The bill probably won’t even get a vote in committee: Republican opposition is reportedly so strong that Carter is likely to soften the bill to avoid the embarrassing spectacle of Republican committee members unanimously rejecting it. But should the bill somehow make it to the House, it’s safe to assume that about 90 percent of Republicans will vote against it. In addition, the bill would not stand a chance in the Senate, and the president has said he would veto it.

None of this has stopped Democrats from seizing the opportunity to argue that Republicans now want to tax the poor and middle class. President Biden bludgeoned Republicans from the presidential podium a week after it was reported that the bill would be voted on. “National sales tax, that’s a great idea,” he said sarcastically. “It would raise taxes on the middle class by taxing thousands of everyday items, from groceries to gas, while lowering taxes on the wealthiest Americans.”

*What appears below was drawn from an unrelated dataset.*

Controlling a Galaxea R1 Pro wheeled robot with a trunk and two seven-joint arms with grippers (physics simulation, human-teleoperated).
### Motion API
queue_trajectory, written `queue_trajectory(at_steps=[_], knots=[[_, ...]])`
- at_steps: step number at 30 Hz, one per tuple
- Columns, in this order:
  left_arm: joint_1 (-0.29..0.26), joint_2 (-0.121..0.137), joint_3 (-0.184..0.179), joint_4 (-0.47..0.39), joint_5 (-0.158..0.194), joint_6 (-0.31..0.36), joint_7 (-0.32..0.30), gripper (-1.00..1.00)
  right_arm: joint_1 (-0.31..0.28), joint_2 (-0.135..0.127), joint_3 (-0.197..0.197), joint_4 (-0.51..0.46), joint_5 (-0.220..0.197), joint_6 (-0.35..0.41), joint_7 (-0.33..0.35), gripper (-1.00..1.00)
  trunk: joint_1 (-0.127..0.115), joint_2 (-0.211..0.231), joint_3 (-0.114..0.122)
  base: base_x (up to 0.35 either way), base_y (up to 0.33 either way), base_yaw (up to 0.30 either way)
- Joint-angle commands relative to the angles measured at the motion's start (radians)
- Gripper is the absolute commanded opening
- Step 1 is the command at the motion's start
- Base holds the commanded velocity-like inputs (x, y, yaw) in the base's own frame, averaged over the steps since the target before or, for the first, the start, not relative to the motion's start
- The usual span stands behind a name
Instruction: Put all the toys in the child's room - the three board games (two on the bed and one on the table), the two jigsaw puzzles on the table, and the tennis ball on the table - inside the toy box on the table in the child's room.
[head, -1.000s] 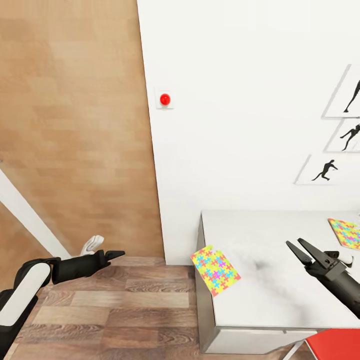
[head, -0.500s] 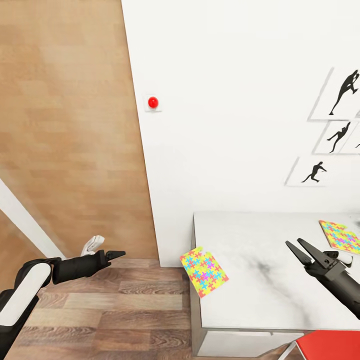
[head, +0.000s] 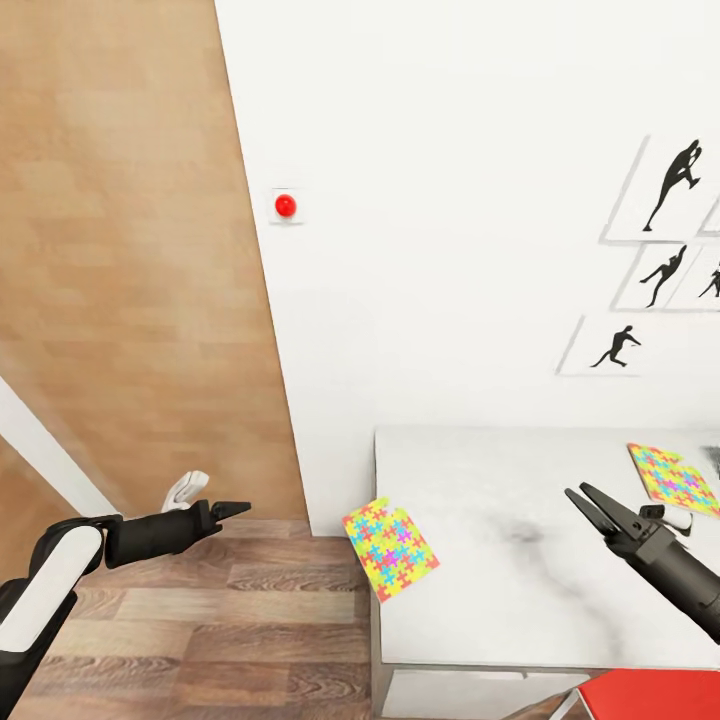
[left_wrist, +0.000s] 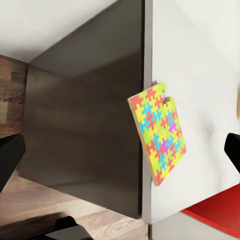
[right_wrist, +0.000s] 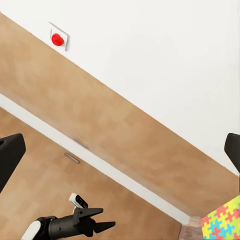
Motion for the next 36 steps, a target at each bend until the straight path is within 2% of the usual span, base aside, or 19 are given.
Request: queue_trajectory(at_steps=[1,5,10,14,25,29,34,36], knots=[[-0.001,0.001,-0.001,0.0,-0.006,0.002,-0.006,1.0,-0.001,0.0,-0.001,0.0,-0.002,0.005,0.001,1.0,0.001,-0.002,-0.002,0.038,-0.13,0.0],[-0.001,0.001,-0.001,0.0,-0.006,0.002,-0.006,1.0,-0.001,0.0,-0.001,0.0,0.001,0.005,0.002,1.0,0.001,-0.002,-0.002,0.019,-0.064,0.0],[-0.001,0.0,-0.033,0.0,-0.007,0.001,-0.005,1.0,-0.001,0.0,-0.001,0.0,0.001,0.005,0.001,1.0,0.001,-0.002,-0.002,0.002,-0.111,0.0],[-0.001,0.001,-0.042,0.0,-0.007,0.002,-0.005,1.0,-0.001,0.0,-0.001,0.0,0.001,0.006,0.002,1.0,0.001,-0.002,-0.002,0.001,-0.098,0.0],[-0.001,0.001,-0.043,0.0,-0.006,0.004,-0.007,1.0,-0.002,-0.001,-0.004,-0.008,0.0,0.009,0.017,1.0,0.001,-0.002,-0.002,0.0,-0.011,0.0],[-0.001,0.001,-0.043,0.0,-0.006,0.004,-0.007,1.0,-0.002,-0.002,-0.009,-0.011,-0.001,0.009,0.114,1.0,0.012,-0.023,-0.011,0.0,0.0,0.0],[-0.001,0.001,-0.042,0.0,-0.006,0.005,-0.007,1.0,-0.002,-0.003,-0.012,-0.012,0.004,-0.001,0.348,1.0,0.031,-0.058,-0.027,0.0,0.0,0.0],[-0.001,0.001,-0.042,0.0,-0.005,0.004,-0.007,1.0,-0.001,-0.004,-0.013,-0.011,0.005,-0.022,0.395,1.0,0.039,-0.072,-0.033,0.0,0.0,0.0]])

Later, Biden’s chief of staff openly mocked Carter Twitter for his statement that if consumers don’t want to pay 30 percent sales tax on a particular item, then don’t buy it. It’s as simple as that.” Democrats are right to be confident that they have the winning message there.

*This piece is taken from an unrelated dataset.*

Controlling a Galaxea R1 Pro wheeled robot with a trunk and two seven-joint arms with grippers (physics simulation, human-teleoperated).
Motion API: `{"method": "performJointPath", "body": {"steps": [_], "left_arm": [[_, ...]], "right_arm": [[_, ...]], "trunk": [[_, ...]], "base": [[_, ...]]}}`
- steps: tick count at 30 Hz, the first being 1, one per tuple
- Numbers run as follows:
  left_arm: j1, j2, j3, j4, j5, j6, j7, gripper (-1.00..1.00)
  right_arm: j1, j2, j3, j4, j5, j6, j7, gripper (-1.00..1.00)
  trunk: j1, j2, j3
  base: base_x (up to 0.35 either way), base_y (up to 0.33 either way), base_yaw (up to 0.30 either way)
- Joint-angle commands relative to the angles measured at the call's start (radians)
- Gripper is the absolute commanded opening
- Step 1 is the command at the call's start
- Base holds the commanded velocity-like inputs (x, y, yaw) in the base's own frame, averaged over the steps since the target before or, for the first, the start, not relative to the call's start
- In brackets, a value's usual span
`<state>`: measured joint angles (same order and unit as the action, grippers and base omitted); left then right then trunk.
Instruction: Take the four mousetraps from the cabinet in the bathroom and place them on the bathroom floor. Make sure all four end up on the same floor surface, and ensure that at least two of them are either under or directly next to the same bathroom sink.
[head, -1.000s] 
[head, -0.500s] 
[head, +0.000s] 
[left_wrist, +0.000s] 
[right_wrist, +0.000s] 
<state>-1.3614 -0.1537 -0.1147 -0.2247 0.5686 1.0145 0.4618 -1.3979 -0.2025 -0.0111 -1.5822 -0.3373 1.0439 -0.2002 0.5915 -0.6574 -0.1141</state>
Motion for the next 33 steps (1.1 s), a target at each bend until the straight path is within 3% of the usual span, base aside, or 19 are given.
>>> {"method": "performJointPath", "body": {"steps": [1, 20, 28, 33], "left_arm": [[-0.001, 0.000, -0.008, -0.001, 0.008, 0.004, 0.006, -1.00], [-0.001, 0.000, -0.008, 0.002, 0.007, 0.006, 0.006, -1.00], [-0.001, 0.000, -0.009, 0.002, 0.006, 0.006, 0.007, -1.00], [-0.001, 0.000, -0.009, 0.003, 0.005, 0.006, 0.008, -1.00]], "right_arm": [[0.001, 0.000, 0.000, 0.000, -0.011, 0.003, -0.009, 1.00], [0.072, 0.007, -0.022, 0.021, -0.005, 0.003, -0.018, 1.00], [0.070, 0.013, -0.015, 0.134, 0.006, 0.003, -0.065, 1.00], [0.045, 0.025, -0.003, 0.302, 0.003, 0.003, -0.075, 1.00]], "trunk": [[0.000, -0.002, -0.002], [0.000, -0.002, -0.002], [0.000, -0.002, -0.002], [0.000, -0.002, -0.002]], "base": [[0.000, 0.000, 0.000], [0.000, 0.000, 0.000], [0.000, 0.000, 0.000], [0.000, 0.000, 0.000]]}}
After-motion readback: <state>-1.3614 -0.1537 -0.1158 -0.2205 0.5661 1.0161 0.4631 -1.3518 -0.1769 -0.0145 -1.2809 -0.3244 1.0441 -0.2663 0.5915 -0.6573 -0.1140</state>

In fact, the Fair Tax Act has a long track record of being politically toxic. Back in 2010, The Wall Street Journal‘s editorial board noted that Democrats had used the issue effectively against Republican proponents of the Fair Tax: “These Democratic attacks are unfair and fail to mention the tax cut side of the proposal, but the attacks appear to be working … voters rightly suspect that any new sales tax regulation will only be stacked on top of the current code.

This past election cycle showed how the Democrats still manage to tag mainstream GOP candidates with unrepresentative minority views on tax policy. Before the midterm elections, Florida Senator Rick Scott released a list of policy ideas, noting that all Americans “should have their skin in the game” when it comes to federal income taxes. (Currently, only about half of U.S. households pay federal income taxes in any given year.)

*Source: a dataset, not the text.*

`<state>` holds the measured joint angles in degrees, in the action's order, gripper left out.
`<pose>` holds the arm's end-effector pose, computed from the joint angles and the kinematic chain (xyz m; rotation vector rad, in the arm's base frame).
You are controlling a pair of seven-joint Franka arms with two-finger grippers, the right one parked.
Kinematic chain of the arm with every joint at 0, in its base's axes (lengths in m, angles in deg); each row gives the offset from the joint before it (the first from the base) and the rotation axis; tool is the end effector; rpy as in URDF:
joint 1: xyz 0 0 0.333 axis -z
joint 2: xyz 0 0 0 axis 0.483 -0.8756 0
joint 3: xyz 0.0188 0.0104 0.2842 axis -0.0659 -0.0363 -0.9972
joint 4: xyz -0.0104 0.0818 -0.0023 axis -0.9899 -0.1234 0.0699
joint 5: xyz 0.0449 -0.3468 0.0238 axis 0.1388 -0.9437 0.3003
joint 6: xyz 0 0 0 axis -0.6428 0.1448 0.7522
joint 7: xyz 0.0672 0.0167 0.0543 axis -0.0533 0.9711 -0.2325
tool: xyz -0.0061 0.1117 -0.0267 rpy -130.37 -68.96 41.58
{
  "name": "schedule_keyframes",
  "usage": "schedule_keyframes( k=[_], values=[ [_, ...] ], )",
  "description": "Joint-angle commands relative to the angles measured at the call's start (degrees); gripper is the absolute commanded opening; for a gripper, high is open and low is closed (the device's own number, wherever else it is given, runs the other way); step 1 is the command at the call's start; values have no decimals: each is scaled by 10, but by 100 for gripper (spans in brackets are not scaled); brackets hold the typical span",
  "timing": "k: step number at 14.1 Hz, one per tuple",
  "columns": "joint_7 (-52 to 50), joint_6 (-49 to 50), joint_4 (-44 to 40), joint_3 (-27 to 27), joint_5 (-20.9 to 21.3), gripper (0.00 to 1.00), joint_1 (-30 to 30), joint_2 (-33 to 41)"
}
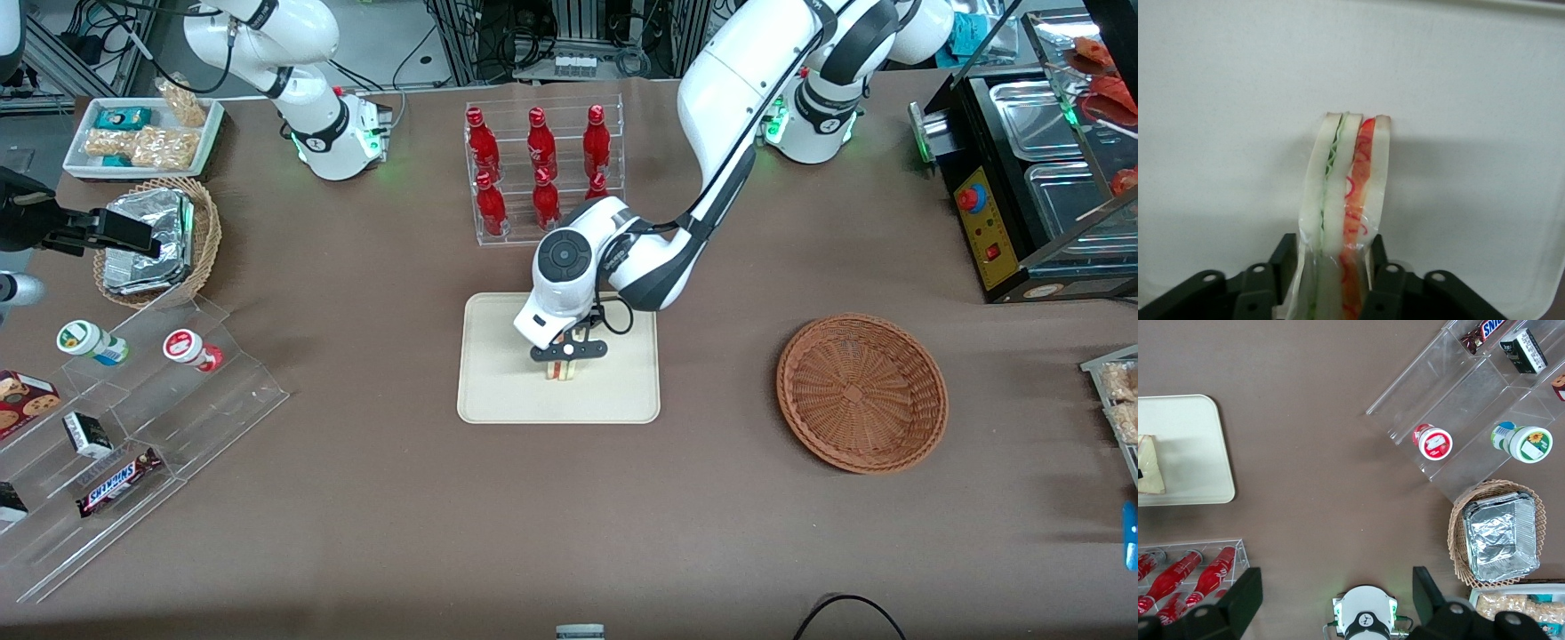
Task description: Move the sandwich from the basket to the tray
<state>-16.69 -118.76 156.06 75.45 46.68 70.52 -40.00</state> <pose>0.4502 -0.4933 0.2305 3.0793 0.1313 -0.1367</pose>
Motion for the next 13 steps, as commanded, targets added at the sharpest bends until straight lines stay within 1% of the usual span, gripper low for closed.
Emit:
schedule_keyframes(
  k=[1, 2, 3, 5, 8, 10, 12, 13],
  values=[
    [-15, 15, -14, -15, 8, 100, 4, 11],
    [-15, 23, -14, -22, 7, 100, 4, 17],
    [-11, 42, -11, -36, 5, 100, 3, 38],
    [-5, 97, -8, -43, 3, 100, -27, 84],
    [48, 203, 11, -43, 0, 100, -99, 163],
    [141, 286, 42, -43, 0, 100, -164, 227],
    [224, 367, 46, -44, 2, 100, -227, 272],
    [248, 395, 44, -45, 8, 100, -258, 291]
  ],
)
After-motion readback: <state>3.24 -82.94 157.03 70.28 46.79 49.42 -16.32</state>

Although Scott ultimately dropped the point, his status as chairman of the Senate Republican Campaign Committee provided Democrats with what one Democratic operative called a “God send”, enabling attack ads that portrayed all Republicans as conspirators to tax retirees and low and middle class. income Americans. Republican candidates were forced to spend time and money distancing themselves from a proposal they did not support.

Such episodes risk undoing the Republicans’ painstaking work over three decades of creating a stark contrast to the Democrats on taxes: Republicans won’t raise your taxes; Democrats will.

Keep in mind that eight states already have no income tax, nine states have a flat-rate income tax, and 10 states have a Republican leadership committed to phasing out the income tax, first to a flat-rate tax and then to none. These states pay for these policies through long-term efforts to keep spending below levels that can be sustainably financed by economic growth and sales and property tax revenues. The success model of the last 10 years is North Carolina. More income tax-free states will eventually raise the question for voters across the country: Why do we need a federal income tax?

All of this progress could be undermined if Fair Tax advocates have their day. Imagine what the Democrats will be able to do if they get a chance to actually vote in the House on a federal sales tax. The Democratic Congressional campaign committee has already targeted House Republicans in competitive seats in the recent election with negative advertising aimed at fair taxation.

To mitigate the political damage already done, Republicans need to kill the bill. Explain it. In public. Loud. This may seem harsh, but it is no less than the Fair Tax deserves.

The Valley Voice
The Valley Voicehttp://thevalleyvoice.org
Christopher Brito is a social media producer and trending writer for The Valley Voice, with a focus on sports and stories related to race and culture.